本研究は、植物の遺伝子のはたらきを制御する「影の支配者」であるmicroRNAが機能するメカニズムを解明した重要な成果であり、将来人間に有用な作物を創出する際の基盤となる可能性が期待されます。

4. 発表内容:
  アミノ酸が連なったタンパク質は生物の最も重要な構成因子の一つです。タンパク質がどのようなアミノ酸からできているかという設計図は遺伝子としてDNAに書き込まれています。この情報は一度メッセンジャーRNA(mRNA)に写しとられます。そして、リボソームというタンパク質合成装置がmRNA上を一方向に進むことにより、RNAに書かれた情報をアミノ酸配列に「翻訳」し、タンパク質が生み出されます。
  ここ十数年で、タンパク質の情報が書き込まれていないRNA(非コードRNA)が、動物や植物の遺伝子のはたらきを広く制御していることが明らかとなってきました。約20塩基の長さを持つmicroRNAは、最も重要な非コードRNAの一つです。例えば、ヒトのゲノムには2,000種類以上のmicroRNAが存在し、ヒトのすべての遺伝子の半分程度を制御している可能性があることが示唆されています。一方、植物研究のモデルとしてよく使われているシロイヌナズナのゲノム中には、現在までに約300種類のmicroRNAが発見されており、それらは、花や、茎、根などを作る過程や、水分量、ミネラル量の変化への応答など、さまざまな生命現象に深く関わっています。

  microRNAは単独ではたらくわけではなく、Argonaute(アルゴノート)と呼ばれる酵素と複合体を形成してはじめて機能を発揮します。動物では、microRNAは自分自身の配列のごく一部(7塩基程度)と相補的な配列2)をもつ数多くの標的mRNAと結合し、タンパク質合成の初期段階を阻害することが知られています。一方植物では、microRNAは自分自身の配列と完全に相補的な配列を持つ標的mRNAをArgonauteの酵素活性を使って切断することが知られていました。ところが最近になって、植物のmicroRNAも動物のmicroRNAと同じように標的mRNAと結合することによりタンパク質合成も阻害することが分かってきました。しかし、どのようなしくみで植物のmicroRNAが標的mRNAに働きかけタンパク質の合成を阻害するのか、そして植物のmicroRNAがどの程度の相補的配列をもつmRNAまでを標的としうるのかは明らかになっていませんでした。

  今回、東京大学分子細胞生物学研究所の岩川 弘宙 助教と泊 幸秀 教授は、植物細胞の抽出液を用いることにより、microRNAがmRNA上のリボソームの進行を物理的に阻害することで、タンパク質合成を抑制することを明らかにしました。
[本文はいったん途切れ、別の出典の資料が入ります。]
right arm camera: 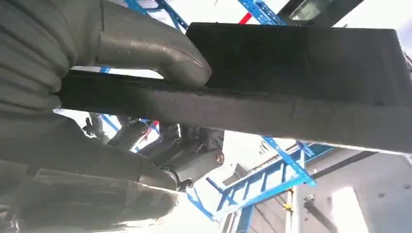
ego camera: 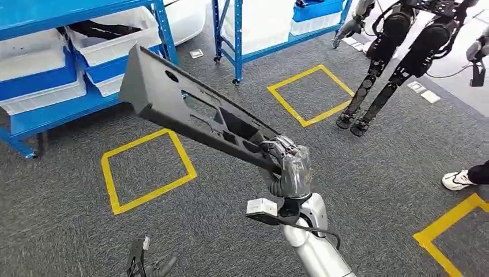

このしくみは世界で初めて発見された植物microRNAによる抑制機構です。次にどのような配列をもつmRNAがタンパク質合成の阻害を受けるかを調べました。すると、microRNAとほぼ完全に相補的な配列を持つmRNAは強く抑制されましたが、動物のようにmicroRNAの一部だけが相補的な配列を持つmRNAは全く抑制できませんでした。このように、標的mRNAを認識する条件が分かったことにより、これまで謎であった、植物のmicroRNAが制御する遺伝子の全体像が明らかになる可能性があります。

  本研究は、植物の遺伝子のはたらきを制御する「影の支配者」であるmicroRNAの機能の一端を解明した重要な成果です。また、将来人間に有用な作物を創出する際の基盤となることが期待されます。なお、本論文が掲載されるMolecular Cell誌には、今回の研究成果を図案化した表紙デザインが採用されました。本論文の研究成果が高く評価された結果と言えます。

5. 雑誌名:
Molecular Cell (オンライン掲載:米国東部標準時間11月21日)
論文タイトル:Molecular insights into microRNA-mediated translational repression in plants
著者:Hiro-oki Iwakawa and Yukihide Tomari

6. 問い合わせ先:
東京大学 分子細胞生物学研究所 教授 泊 幸秀(とまり ゆきひで)

7. 用語解説 :
1) RNA:日本語ではリボ核酸。一般的に知られているmRNAは、DNA(デオキシリボ核酸)が持つ遺伝情報のコピーであり、タンパク質の設計図としてはたらく。一方、小さなRNAはタンパク質の設計図にはならない。
2) 相補的な配列:アデニン(A)、ウラシル(U)、グアニン(G)、シトシン(C)からなるRNAの核酸塩基は、AとU、GとCがそれぞれ塩基対を形成し、それら対をなす塩基配列を相補的な配列と呼ぶ。